### Problem statement
From first line to last, retype the data exactly.

━━━

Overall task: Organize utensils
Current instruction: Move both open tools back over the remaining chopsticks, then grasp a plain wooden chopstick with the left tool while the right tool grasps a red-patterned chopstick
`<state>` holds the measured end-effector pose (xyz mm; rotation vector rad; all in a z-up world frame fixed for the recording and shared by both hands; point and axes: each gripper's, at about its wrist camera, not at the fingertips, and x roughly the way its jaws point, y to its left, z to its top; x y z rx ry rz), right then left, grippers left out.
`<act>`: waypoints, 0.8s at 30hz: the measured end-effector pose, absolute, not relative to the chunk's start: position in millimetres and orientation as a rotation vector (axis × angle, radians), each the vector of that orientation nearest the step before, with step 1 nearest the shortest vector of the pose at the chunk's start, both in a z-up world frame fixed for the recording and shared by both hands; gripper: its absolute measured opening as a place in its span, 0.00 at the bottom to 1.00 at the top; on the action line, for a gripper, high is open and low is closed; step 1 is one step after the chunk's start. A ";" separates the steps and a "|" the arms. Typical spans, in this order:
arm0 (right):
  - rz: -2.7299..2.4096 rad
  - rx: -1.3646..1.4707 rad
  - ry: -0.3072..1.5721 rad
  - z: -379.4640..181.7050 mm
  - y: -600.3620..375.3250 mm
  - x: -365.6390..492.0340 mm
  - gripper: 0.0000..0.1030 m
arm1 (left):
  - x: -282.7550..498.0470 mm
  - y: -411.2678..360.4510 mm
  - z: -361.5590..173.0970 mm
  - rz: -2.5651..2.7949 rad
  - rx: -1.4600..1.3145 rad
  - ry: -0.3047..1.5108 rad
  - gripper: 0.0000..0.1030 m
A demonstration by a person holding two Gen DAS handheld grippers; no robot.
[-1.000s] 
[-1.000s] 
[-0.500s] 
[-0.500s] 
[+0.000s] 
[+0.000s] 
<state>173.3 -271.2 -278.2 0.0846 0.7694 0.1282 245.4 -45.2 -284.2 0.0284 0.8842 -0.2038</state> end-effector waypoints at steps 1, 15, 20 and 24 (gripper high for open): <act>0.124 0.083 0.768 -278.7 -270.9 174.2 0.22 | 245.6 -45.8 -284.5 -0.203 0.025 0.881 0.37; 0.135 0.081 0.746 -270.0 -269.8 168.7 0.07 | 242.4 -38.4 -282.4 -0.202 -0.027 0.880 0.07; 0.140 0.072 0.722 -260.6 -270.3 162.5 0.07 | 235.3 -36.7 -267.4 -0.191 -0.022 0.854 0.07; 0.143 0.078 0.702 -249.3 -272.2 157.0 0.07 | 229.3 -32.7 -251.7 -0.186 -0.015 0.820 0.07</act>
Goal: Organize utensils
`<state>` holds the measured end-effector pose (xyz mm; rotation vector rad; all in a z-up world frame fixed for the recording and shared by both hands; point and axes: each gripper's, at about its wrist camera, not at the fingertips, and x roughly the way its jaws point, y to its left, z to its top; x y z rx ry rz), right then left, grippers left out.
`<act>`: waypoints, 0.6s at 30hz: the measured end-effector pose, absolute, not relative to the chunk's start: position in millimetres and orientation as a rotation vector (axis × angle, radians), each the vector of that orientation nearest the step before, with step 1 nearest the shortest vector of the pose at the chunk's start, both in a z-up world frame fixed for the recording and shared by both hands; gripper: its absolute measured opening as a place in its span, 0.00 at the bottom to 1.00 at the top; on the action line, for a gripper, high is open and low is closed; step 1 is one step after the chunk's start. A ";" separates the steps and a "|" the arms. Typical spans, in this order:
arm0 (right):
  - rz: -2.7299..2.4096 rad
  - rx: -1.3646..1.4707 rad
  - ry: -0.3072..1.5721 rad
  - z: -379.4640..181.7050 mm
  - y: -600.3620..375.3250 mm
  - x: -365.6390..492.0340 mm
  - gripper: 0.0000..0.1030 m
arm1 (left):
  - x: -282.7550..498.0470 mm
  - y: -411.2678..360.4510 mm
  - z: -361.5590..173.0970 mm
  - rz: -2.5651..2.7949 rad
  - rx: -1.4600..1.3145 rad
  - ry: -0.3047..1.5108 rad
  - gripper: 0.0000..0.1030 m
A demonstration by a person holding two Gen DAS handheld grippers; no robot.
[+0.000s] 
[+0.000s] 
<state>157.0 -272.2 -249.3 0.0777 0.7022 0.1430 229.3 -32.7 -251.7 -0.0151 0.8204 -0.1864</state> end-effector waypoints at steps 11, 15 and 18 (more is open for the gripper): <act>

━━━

### Task result
Overall task: Organize utensils
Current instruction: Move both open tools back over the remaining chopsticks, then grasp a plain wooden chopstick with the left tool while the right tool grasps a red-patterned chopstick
`<state>` holds the measured end-effector pose (xyz mm; rotation vector rad; all in a z-up world frame fixed for the recording and shared by both hands; point and axes: each gripper's, at about its wrist camera, not at the fingertips, and x roughly the way its jaws point, y to its left, z to its top; x y z rx ry rz), right then left, grippers left out.
`<act>`: waypoints, 0.8s at 30hz: the measured end-effector pose, absolute, not relative to the chunk's start: position in millimetres and orientation as a rotation vector (axis × angle, radians), each the vector of that orientation nearest the step before, with step 1 nearest the shortest vector of the pose at the chunk's start, both in a z-up world frame fixed for the recording and shared by both hands; gripper: its absolute measured opening as a place in its span, 0.00 at the bottom to 1.00 at the top; on the action line, for a gripper, high is open and low is closed; step 1 is one step after the chunk's start. A ";" separates the steps and a "|" the arms. Typical spans, in this order:
arm0 (right):
  - rz: -2.7299..2.4096 rad
  - rx: -1.3646..1.4707 rad
  - ry: -0.3072..1.5721 rad
  - z: -379.4640..181.7050 mm
  - y: -600.3620..375.3250 mm
  - x: -365.6390..492.0340 mm
  - gripper: 0.0000..0.1030 m
arm1 (left):
  - x: -282.7550..498.0470 mm
  - y: -411.2678..360.4510 mm
  - z: -361.5590..173.0970 mm
  - rz: -2.5651..2.7949 rad
  - rx: -1.4600..1.3145 rad
  - ry: -0.3047..1.5108 rad
  - gripper: 0.0000..0.1030 m
A demonstration by a person holding two Gen DAS handheld grippers; no robot.
[-1.000s] 
[-1.000s] 
[-0.500s] 
[-0.500s] 
[+0.000s] 
[+0.000s] 
<state>173.3 -271.2 -278.2 0.0846 0.7694 0.1282 245.4 -45.2 -284.2 0.0284 0.8842 -0.2038</state> end-effector waypoints at steps 1, 15, 20 and 24 (gripper high for open): <act>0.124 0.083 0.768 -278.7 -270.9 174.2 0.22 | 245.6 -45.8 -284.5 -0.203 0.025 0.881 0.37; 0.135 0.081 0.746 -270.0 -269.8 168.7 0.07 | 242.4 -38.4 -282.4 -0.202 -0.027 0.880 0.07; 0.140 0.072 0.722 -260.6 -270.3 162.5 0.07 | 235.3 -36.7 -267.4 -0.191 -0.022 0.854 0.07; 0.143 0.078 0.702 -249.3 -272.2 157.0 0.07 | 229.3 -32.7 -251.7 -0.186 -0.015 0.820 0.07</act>
Goal: Organize utensils
`<state>` holds the measured end-effector pose (xyz mm; rotation vector rad; all in a z-up world frame fixed for the recording and shared by both hands; point and axes: each gripper's, at about its wrist camera, not at the fingertips, and x roughly the way its jaws point, y to its left, z to its top; x y z rx ry rz), right then left, grippers left out.
`<act>`: waypoints, 0.6s at 30hz: the measured end-effector pose, absolute, not relative to the chunk's start: position in millimetres and orientation as a rotation vector (axis × angle, radians), each the vector of that orientation nearest the step before, with step 1 nearest the shortest vector of the pose at the chunk's start, both in a z-up world frame fixed for the recording and shared by both hands; gripper: its absolute measured opening as a place in its span, 0.00 at the bottom to 1.00 at the top; on the action line, for a gripper, high is open and low is closed; step 1 is one step after the chunk's start. A ";" separates the steps and a "|" the arms. Typical spans, in this order:
arm0 (right):
  - rz: -2.7299..2.4096 rad
  - rx: -1.3646..1.4707 rad
  - ry: -0.3072..1.5721 rad
  - z: -379.4640..181.7050 mm
  - y: -600.3620..375.3250 mm
  - x: -365.6390..492.0340 mm
  - gripper: 0.0000..0.1030 m
arm1 (left):
  - x: -282.7550..498.0470 mm
  - y: -411.2678..360.4510 mm
  - z: -361.5590..173.0970 mm
  - rz: -2.5651..2.7949 rad
  - rx: -1.4600..1.3145 rad
  - ry: -0.3047..1.5108 rad
  - gripper: 0.0000..0.1030 m
A demonstration by a person holding two Gen DAS handheld grippers; no robot.
[+0.000s] 
[+0.000s] 
<state>157.0 -272.2 -249.3 0.0777 0.7022 0.1430 229.3 -32.7 -251.7 -0.0151 0.8204 -0.1864</state> end-effector waypoints at steps 11, 15 and 18 (more is open for the gripper): <act>

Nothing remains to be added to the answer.